There is evidence that integrated tuberculosis and HIV care Is associated with improved mortality and that concurrent ART reduces mortality risk by 64 to 95% in patients receiving treatment for HIV-associated TB. One would therefore anticipate that there would be improvement in outcomes by the establishment of an integrated TB and HIV clinic at Mulago hospital in Kampala, Uganda; however, anecdotally, the expected improvements in mortality have not been achieved. My role in the 6 weeks I will spend on site will be to do a thorough chart review of the electronic medical records kept by the clinic in an attempt to identify characteristics of patients or of their treatment course that are associated with poor outcomes, including relapse of tuberculosis and death. If I am able to identify risk factors for poor outcomes, there would be an opportunity for the clinic to make operational interventions to improve outcomes moving forward. This project will provide me with necessary research experience in terms of critical thinking and data analysis and hopefully will make an impact on the lives of those patients who are seen in the clinic. In addition, by obtaining my medical license and working in the clinic seeing patients and assisting with procedures, I will have the opportunity to see advanced pathology and learn about the treatment of tropical diseases in a low income setting, which will be important to my future career as I plan to continue to work in the international arena.
I spent 7 weeks in Kampala, Uganda. My time was split between a couple of research projects and a clinical experience in Mulago hospital. My home base was the IDI (Infectious Disease Institute), with which Hopkins has an affiliation. I worked most closely with a doctor and nurse at the IDI; they were essential in helping me obtain the information I needed to complete my projects and in introducing me to clinicians in Mulago with whom I was able to work.

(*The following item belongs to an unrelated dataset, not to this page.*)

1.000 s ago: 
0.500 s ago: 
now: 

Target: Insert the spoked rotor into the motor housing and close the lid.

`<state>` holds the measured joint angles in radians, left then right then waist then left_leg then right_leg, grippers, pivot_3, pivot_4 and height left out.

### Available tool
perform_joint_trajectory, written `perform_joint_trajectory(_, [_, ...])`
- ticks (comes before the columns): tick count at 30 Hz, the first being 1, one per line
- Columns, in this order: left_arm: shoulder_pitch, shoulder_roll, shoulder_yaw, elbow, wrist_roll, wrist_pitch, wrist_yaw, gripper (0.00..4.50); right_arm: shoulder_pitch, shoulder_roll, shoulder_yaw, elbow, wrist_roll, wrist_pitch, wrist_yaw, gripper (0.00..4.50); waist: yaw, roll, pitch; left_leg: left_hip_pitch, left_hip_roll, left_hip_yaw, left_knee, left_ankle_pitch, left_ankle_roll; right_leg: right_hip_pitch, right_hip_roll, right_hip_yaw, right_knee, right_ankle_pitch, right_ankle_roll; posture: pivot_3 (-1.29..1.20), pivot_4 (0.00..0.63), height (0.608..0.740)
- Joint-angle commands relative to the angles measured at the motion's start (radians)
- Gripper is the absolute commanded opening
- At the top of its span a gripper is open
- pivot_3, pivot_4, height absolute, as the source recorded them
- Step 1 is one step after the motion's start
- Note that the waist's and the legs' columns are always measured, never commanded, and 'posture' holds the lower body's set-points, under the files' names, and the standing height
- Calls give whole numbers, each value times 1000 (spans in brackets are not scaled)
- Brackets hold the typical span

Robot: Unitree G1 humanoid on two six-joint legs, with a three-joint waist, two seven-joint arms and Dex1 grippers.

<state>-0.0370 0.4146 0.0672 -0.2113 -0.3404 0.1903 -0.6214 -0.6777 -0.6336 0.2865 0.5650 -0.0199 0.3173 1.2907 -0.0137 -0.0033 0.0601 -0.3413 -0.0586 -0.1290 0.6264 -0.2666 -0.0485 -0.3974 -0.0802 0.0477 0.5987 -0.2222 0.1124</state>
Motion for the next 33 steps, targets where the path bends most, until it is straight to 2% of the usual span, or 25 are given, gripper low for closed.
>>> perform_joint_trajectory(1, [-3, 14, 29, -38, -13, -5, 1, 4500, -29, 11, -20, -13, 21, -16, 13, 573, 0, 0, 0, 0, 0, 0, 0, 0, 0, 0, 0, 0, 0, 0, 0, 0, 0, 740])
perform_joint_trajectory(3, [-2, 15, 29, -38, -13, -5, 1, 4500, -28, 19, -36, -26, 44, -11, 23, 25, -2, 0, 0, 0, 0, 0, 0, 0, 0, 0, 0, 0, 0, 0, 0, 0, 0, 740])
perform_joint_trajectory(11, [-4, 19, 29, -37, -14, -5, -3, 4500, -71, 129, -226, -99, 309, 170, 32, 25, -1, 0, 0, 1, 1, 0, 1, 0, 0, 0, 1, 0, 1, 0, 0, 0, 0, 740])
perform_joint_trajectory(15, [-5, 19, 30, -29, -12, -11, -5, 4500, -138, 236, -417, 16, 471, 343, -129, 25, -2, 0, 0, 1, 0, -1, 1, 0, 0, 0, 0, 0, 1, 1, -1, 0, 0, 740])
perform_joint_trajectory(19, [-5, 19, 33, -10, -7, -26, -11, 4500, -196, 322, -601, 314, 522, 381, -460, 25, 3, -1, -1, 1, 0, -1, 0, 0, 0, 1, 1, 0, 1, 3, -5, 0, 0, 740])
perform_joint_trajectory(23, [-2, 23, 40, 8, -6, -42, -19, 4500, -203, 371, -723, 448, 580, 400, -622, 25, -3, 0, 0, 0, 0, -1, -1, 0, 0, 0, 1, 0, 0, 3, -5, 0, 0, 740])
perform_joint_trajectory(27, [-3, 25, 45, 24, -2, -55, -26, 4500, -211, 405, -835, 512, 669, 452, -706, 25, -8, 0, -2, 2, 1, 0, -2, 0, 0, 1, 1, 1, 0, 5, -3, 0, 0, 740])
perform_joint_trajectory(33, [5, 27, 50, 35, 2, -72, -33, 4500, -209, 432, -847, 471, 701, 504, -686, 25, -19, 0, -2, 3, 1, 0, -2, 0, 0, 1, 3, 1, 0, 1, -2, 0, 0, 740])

Both of my research projects were smaller nested projects within larger ongoing projects; this made it possible to actually complete the work in a short period of time. My first project was a retrospective chart review of the clinical charts of patients enrolled in an immunology study to try to pinpoint the differences in cytokine profiles between patients with HIV and those who were co-infected with HIV-TB. The laboratory data had already been collected and analyzed, but to put the lab data in context, we needed more clinical information about the patients. I was able to go through their IDI or Mulago charts to extract this information, which helped us perform new analyses on the laboratory data.

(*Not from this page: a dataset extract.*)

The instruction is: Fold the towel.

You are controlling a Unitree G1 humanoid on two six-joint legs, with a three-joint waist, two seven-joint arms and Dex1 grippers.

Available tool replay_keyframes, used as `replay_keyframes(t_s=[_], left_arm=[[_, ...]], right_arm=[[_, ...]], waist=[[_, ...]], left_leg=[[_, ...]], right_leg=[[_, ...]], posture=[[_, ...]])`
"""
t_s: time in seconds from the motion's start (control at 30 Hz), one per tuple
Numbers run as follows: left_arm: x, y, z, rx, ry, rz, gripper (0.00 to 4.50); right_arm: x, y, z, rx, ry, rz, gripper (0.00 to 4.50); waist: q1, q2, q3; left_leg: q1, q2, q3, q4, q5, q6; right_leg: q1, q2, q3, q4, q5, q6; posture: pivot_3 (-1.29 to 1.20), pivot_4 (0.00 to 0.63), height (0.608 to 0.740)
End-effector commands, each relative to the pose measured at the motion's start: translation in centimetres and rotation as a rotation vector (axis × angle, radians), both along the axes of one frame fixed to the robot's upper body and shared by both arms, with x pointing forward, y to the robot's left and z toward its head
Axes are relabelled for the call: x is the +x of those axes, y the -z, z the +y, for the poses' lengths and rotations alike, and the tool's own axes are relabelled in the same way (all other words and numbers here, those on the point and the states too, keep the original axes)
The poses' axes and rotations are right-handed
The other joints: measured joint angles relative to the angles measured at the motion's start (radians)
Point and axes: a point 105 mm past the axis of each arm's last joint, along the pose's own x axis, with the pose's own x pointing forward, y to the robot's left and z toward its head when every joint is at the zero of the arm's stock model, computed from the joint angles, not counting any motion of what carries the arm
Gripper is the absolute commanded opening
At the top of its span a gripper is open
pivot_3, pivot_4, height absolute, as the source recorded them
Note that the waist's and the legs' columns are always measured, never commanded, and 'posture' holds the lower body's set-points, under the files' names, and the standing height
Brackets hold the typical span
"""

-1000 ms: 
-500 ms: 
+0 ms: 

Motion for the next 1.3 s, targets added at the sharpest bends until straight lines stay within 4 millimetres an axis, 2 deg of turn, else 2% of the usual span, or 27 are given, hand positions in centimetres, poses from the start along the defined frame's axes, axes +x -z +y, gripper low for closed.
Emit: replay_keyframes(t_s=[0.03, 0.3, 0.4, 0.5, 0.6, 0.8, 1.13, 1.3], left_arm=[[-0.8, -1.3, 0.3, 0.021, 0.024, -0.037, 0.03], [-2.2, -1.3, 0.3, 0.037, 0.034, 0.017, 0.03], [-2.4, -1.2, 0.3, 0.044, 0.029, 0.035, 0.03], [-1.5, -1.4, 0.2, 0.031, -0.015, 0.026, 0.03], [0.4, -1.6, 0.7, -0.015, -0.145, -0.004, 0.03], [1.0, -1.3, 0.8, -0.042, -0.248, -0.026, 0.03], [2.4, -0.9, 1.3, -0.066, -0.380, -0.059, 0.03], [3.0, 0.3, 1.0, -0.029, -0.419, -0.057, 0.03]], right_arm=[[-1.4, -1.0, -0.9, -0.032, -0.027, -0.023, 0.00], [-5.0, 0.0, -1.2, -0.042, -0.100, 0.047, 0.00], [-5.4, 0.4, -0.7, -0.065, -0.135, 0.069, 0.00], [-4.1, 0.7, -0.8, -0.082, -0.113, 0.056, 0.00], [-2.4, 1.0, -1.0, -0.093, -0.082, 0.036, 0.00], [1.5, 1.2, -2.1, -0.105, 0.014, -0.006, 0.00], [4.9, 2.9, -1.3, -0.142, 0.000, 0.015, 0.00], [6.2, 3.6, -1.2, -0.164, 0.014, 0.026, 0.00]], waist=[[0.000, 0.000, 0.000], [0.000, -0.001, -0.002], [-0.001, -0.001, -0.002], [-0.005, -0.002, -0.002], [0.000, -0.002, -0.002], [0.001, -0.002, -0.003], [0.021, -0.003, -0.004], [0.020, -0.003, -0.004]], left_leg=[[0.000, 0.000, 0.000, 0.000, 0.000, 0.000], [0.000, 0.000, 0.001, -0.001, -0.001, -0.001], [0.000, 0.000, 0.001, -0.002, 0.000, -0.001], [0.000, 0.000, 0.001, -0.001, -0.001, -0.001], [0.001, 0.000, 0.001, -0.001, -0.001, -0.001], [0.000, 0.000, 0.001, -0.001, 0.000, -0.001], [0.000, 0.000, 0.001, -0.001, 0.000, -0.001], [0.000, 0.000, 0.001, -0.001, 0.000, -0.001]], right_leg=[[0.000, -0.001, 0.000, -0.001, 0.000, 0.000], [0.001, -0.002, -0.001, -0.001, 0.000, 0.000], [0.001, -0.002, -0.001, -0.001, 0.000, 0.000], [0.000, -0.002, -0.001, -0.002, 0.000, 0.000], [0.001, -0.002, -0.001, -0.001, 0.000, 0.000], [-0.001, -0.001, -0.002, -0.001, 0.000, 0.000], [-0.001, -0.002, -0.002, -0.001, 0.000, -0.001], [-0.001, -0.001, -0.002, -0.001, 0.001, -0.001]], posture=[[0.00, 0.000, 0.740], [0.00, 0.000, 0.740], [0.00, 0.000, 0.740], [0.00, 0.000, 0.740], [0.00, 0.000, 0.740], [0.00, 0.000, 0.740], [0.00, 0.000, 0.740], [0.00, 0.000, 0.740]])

My second project required travel to a couple of rural towns, namely Kiboga, Ntwetwe, and Bukomero. These were three sites enrolled in a study about a TB diagnostic test called TB LAMP (loop mediated isothermal amplification); the laboratory part of this study had already been completed. The specificity and sensitivity of TB LAMP was compared to several other TB diagnostic methods, including smear, concentrated smear, MGIT culture, LJ culture, and Gene Xpert. My task was to go to each of these areas and try to identify whether or not patients who had positive results by any diagnostic method were put on TB treatment and whether or not they successfully completed treatment if they had started. I did this by going through the official TB register of each town. I was successful in obtaining a lot of information that will helpful in determining the time to treatment initiation by diagnostic method. I am hopeful that this information will prove helpful in proving to the Ugandan government that more Gene Xperts should be placed in rural areas to provide a quicker turnaround time on the diagnosis of TB and therefore result in more TB patients being initiated on therapy in a timely fashion.
Finally, I was able to spend some time doing clinical work in Mulago on the ID ward and the pulmonology ward. Many of the patients had pathology I had never had the opportunity to see before, and I was able to teach the Ugandan residents about pathologies like COPD that are very familiar to me but less familiar to them. Working on the wards was also extremely helpful in generating questions, both about disease processes and about system issues. Unfortunately, I spent my time on the wards at the end of my time in Uganda; if I went back, I would do the reverse, since the clinical experience provided a lot of context for the research I did. Overall, however, I had a very productive time that definitely solidified my interest in global health.